- _Records shown_:
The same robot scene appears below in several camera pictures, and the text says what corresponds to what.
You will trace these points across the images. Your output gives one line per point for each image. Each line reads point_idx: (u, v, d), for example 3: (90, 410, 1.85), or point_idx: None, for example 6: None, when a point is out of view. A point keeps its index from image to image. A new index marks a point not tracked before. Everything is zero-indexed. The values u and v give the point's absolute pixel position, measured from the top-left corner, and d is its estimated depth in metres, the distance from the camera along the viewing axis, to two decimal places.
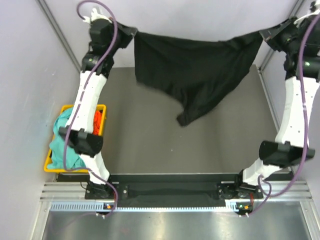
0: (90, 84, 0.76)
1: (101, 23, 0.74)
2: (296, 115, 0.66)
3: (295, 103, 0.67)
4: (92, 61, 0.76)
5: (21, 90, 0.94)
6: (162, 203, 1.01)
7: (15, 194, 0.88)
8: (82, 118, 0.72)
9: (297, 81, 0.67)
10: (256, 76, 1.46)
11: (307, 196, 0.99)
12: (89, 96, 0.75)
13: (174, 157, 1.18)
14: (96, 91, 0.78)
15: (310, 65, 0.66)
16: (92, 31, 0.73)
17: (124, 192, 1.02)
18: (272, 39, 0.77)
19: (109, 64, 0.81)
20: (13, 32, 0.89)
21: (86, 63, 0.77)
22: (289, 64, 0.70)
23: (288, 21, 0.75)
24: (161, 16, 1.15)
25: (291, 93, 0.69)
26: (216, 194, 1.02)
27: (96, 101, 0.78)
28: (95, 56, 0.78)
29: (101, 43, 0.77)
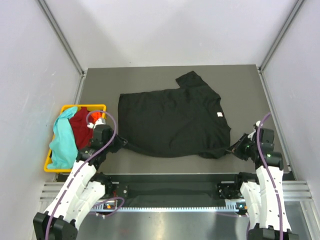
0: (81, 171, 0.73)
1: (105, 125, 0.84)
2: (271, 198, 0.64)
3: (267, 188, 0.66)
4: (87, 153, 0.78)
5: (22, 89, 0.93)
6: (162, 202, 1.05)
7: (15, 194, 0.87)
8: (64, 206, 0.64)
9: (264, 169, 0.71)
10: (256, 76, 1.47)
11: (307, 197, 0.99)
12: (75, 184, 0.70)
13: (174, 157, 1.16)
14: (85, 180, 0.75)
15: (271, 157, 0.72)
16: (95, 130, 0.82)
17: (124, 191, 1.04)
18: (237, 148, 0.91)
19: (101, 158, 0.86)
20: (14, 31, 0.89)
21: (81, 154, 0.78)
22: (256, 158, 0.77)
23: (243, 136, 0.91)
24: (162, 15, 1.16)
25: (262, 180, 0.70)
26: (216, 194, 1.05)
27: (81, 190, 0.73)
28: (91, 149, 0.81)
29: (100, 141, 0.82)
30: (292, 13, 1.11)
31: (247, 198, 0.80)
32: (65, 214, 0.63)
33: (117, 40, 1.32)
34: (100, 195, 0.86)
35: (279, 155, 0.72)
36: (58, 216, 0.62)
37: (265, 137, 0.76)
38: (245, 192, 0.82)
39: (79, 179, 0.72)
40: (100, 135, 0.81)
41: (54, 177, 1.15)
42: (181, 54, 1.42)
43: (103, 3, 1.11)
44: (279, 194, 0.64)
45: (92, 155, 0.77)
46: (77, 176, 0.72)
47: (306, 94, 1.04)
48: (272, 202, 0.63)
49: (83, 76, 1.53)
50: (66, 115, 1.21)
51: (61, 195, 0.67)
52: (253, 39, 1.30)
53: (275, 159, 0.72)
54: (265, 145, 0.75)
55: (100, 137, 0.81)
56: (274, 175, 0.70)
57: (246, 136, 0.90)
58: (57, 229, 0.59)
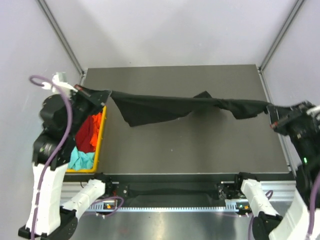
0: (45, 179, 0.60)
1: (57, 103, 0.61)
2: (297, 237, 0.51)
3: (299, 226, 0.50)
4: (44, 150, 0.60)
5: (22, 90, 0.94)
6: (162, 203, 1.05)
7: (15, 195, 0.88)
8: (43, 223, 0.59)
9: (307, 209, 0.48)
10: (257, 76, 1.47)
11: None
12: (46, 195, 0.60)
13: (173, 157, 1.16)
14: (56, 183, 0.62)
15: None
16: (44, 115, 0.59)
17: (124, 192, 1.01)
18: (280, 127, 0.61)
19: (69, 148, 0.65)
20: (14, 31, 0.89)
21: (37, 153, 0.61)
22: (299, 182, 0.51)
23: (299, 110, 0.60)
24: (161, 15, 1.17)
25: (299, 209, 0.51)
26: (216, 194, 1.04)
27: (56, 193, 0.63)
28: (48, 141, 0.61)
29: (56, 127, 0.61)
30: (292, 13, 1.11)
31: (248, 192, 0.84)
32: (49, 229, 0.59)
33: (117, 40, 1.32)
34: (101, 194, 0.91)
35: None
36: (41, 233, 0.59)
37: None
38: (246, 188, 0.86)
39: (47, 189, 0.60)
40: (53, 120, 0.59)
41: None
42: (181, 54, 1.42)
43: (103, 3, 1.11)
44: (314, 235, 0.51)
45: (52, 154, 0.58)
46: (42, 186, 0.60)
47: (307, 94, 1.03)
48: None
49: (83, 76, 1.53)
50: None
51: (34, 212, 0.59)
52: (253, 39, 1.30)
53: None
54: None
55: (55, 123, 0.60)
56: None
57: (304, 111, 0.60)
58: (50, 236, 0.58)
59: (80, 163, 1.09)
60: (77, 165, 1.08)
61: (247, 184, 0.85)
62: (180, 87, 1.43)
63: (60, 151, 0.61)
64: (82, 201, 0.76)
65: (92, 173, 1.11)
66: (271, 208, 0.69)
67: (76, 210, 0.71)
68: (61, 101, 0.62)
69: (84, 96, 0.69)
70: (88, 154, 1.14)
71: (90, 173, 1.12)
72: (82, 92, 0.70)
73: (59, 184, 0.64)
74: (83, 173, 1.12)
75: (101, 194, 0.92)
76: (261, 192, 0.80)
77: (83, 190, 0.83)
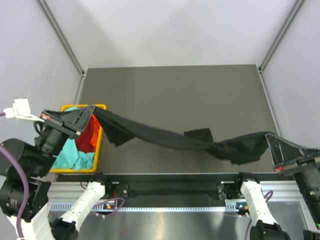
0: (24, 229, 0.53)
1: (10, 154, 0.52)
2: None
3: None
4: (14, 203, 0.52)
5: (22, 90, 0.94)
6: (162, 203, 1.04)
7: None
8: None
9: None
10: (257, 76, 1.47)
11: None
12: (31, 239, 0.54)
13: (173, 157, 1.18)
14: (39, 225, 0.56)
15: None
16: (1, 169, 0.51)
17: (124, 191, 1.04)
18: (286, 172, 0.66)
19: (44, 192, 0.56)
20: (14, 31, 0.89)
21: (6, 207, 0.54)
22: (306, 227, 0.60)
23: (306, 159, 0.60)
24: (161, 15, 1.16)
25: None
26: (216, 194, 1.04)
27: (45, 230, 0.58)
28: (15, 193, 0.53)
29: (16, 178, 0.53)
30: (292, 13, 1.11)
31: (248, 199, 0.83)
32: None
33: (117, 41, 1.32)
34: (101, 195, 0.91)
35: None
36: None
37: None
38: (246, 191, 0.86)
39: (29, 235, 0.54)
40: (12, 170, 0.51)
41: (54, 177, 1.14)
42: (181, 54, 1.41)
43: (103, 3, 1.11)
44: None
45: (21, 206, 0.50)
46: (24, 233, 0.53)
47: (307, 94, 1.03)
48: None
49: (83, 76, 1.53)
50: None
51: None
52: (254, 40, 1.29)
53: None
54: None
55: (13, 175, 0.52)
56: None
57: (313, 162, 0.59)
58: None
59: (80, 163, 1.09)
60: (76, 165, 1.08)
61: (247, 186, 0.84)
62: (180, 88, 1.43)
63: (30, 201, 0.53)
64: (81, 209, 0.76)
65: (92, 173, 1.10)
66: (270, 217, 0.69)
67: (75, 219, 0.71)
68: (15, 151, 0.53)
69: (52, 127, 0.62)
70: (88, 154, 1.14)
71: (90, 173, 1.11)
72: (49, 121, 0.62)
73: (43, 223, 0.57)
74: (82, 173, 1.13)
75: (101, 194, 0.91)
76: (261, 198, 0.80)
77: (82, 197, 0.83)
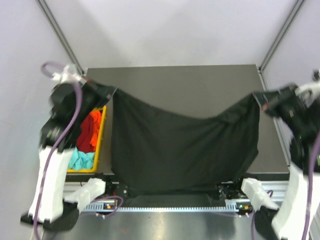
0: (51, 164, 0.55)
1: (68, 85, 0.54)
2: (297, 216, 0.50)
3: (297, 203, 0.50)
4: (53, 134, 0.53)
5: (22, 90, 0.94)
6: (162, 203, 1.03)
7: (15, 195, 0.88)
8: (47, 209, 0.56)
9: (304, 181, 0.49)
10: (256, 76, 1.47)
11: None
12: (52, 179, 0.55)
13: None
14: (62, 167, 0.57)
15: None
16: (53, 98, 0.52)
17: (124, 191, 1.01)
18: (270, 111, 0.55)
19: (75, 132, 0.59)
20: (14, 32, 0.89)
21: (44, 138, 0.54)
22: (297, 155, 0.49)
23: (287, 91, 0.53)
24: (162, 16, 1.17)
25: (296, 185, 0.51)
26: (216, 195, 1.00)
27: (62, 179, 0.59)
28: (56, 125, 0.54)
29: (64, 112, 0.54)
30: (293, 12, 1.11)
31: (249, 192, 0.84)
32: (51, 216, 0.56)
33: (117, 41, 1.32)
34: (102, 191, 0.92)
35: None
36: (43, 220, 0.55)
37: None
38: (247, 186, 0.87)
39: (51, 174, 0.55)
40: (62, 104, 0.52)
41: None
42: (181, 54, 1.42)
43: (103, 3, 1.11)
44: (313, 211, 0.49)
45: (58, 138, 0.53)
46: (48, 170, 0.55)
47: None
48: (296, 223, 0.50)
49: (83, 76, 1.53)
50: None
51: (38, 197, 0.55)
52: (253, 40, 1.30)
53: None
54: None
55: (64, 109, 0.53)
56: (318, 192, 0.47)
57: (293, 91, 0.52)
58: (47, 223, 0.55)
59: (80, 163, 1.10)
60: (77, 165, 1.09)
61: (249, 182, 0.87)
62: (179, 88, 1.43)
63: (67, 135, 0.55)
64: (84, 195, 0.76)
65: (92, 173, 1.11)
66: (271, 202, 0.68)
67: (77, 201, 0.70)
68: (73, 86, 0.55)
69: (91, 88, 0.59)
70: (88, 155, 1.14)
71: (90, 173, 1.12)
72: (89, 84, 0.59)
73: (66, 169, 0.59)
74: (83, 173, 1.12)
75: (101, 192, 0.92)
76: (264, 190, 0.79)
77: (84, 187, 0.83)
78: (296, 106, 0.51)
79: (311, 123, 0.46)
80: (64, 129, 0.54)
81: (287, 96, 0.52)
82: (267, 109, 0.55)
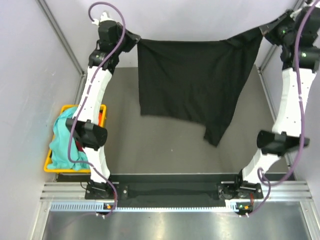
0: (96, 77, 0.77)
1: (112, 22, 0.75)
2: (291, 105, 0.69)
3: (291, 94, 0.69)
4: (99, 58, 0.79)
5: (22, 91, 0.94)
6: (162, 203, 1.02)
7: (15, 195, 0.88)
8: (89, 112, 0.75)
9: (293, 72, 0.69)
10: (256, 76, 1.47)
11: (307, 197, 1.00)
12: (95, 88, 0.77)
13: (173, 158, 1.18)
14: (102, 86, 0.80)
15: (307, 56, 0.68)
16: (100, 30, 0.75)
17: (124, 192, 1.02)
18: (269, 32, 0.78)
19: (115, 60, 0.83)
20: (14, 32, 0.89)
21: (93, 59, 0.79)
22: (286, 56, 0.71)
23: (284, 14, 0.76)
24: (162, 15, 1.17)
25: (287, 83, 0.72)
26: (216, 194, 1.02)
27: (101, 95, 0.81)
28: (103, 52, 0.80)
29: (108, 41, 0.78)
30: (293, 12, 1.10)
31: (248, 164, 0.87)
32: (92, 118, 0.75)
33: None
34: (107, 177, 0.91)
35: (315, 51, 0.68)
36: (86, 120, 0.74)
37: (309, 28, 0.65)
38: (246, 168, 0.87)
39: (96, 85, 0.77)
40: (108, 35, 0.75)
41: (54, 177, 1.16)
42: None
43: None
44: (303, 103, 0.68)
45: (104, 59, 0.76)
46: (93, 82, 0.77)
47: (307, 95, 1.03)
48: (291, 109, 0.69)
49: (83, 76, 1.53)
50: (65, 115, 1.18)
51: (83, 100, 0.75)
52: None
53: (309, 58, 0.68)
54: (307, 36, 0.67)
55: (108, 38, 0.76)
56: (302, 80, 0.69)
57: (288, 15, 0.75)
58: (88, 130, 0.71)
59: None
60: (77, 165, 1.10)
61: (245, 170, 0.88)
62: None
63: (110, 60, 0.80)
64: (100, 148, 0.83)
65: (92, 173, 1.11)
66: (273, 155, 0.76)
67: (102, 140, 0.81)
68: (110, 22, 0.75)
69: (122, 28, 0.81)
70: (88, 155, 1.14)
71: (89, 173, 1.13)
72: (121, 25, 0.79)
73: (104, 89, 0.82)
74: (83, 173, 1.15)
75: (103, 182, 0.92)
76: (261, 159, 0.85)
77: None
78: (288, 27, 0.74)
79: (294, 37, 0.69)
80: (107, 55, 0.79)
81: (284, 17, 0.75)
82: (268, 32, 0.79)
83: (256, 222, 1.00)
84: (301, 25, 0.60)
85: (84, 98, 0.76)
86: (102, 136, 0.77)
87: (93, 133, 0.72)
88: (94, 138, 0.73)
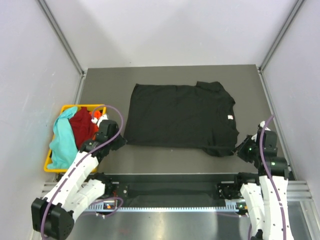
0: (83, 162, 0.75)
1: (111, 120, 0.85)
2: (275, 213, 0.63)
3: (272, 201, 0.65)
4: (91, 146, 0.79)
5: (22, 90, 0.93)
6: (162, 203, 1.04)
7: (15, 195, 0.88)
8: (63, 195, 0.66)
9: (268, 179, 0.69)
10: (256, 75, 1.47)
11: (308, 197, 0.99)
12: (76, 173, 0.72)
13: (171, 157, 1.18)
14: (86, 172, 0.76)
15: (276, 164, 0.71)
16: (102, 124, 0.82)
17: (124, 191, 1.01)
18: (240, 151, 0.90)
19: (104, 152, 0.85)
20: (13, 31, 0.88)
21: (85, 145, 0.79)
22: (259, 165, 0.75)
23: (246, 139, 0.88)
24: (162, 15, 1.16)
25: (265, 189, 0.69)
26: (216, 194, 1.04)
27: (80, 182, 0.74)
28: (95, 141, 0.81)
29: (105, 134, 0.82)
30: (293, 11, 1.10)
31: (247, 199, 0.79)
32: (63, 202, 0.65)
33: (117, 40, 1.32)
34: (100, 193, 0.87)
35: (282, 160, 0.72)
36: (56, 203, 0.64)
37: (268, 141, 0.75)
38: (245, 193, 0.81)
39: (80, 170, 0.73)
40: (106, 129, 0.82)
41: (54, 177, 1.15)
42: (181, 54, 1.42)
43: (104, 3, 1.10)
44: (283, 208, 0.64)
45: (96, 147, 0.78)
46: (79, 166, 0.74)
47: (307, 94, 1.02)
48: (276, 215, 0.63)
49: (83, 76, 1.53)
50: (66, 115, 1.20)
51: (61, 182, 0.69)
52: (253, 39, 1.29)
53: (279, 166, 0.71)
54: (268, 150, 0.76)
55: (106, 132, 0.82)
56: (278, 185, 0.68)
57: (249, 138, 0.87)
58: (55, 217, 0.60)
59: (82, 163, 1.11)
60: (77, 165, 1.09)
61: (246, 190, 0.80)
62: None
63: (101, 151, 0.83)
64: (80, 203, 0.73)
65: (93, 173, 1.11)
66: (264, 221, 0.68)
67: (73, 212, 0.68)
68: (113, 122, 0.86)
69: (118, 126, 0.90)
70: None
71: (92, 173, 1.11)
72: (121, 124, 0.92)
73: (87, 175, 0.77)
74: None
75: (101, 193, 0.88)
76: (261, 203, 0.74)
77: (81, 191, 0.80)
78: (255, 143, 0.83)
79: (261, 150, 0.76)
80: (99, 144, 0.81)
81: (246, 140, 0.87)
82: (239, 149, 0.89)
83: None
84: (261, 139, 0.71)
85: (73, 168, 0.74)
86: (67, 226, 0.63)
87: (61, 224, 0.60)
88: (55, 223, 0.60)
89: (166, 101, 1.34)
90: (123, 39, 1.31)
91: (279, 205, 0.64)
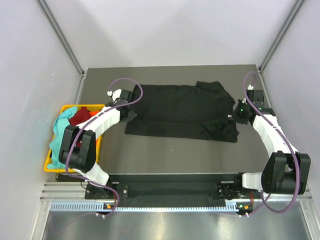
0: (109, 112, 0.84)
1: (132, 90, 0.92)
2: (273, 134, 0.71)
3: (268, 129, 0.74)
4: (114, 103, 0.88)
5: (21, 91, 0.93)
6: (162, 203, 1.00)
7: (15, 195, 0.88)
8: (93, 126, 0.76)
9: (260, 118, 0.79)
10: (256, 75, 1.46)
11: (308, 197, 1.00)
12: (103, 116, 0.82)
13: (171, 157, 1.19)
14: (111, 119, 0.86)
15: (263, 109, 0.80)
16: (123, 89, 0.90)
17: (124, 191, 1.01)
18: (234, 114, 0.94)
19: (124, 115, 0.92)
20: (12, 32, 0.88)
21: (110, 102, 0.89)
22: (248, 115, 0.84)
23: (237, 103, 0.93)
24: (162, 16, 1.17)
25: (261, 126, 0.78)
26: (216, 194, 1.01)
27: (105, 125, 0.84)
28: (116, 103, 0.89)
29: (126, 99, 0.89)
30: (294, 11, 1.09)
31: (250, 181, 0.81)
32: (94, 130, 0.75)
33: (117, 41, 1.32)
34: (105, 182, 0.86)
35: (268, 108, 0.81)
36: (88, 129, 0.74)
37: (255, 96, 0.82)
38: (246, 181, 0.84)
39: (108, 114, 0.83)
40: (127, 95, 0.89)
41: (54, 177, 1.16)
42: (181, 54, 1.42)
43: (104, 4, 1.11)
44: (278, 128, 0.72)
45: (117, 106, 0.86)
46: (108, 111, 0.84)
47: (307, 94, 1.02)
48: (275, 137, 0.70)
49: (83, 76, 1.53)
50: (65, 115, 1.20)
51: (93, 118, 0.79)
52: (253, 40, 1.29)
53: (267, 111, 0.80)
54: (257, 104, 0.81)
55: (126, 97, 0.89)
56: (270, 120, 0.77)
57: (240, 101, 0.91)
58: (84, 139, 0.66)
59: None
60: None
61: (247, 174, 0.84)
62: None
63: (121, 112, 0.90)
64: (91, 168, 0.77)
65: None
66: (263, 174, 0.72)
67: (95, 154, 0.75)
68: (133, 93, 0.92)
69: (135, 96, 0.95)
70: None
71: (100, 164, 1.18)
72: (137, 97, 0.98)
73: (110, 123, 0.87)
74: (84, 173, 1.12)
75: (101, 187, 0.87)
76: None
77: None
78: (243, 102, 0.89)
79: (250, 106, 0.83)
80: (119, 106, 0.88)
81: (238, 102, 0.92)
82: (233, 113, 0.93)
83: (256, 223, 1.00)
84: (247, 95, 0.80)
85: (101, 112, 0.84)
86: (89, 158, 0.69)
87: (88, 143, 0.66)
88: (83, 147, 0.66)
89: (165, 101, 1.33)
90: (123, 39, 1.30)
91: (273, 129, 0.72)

* * *

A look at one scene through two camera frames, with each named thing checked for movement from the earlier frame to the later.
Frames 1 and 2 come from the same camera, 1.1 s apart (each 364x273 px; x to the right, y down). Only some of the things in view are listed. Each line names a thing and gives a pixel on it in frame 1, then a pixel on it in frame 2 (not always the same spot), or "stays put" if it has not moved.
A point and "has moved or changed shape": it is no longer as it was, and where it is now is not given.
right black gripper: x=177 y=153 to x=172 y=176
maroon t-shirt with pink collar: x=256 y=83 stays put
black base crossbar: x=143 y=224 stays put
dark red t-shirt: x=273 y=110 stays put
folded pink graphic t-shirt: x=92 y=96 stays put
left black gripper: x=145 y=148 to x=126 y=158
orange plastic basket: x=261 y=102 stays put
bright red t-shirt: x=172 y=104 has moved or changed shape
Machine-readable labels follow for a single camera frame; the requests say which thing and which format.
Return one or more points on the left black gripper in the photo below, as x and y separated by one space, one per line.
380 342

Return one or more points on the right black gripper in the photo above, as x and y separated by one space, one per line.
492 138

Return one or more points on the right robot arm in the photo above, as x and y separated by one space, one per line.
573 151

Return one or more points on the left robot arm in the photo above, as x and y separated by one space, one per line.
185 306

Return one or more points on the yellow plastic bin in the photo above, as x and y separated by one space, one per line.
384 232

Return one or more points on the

- _What the task asks_: Across the listing above, find all lines where the word "gives" is present and copy them.

- _Result of this exercise_:
You will trace these points across the images. Your output gives one line per point for each image. Each line reads point_idx: (u, v, d), for example 3: (90, 410, 1.85), or point_idx: None, for example 6: None, when a point is out of view. A point keeps its index from image to image. A new index marks a point not tracked before. Everything is zero-indexed. The values u and v give the point's absolute pixel position, measured from the top-left corner, and d is its estimated depth in metres, the distance from the camera along the viewing axis, to two decimal places.
Frames 1 and 2 come from the same camera, 1.1 s apart (each 364x273 px; x to the right, y down). Only some of the things in view are listed. Each line names a thing and gives a pixel on it in frame 1, then a pixel on it in frame 2 (not always the same spot), or "stays put" if it has not moved.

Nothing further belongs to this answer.